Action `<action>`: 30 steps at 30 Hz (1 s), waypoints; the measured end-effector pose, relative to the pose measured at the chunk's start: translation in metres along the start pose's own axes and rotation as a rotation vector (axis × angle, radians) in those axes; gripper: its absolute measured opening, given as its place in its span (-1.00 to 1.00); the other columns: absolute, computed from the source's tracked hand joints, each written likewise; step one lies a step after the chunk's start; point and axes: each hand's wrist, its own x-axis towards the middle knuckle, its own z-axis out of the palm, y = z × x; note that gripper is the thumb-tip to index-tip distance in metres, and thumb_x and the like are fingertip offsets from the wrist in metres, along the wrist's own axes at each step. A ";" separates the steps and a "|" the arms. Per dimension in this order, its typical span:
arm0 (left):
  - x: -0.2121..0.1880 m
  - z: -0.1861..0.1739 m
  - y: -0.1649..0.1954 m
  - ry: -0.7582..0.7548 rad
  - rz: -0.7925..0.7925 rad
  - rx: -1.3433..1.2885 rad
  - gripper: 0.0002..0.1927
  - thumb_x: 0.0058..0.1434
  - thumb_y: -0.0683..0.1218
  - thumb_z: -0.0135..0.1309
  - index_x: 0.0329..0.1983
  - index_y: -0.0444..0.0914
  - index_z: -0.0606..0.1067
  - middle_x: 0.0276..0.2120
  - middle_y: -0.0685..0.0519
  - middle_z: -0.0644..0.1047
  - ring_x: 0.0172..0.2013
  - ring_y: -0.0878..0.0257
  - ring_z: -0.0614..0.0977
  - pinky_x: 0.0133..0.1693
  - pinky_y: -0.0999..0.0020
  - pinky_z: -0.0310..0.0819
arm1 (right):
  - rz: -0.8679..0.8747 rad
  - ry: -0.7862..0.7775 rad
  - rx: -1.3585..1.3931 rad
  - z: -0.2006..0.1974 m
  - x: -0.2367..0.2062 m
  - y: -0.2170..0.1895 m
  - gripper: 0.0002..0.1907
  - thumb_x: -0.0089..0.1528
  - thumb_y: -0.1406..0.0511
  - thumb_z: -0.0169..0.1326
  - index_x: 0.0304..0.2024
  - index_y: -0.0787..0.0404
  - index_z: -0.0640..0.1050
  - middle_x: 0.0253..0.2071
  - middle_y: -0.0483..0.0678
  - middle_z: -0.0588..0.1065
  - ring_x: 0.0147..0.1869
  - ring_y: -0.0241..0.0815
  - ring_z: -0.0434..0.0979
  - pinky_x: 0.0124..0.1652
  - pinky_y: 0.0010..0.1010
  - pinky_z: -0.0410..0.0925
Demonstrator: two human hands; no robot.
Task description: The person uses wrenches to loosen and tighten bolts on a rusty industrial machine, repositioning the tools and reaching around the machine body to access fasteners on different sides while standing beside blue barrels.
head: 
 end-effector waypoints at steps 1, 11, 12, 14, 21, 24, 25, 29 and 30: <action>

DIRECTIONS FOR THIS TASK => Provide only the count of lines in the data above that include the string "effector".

EXERCISE ANSWER => 2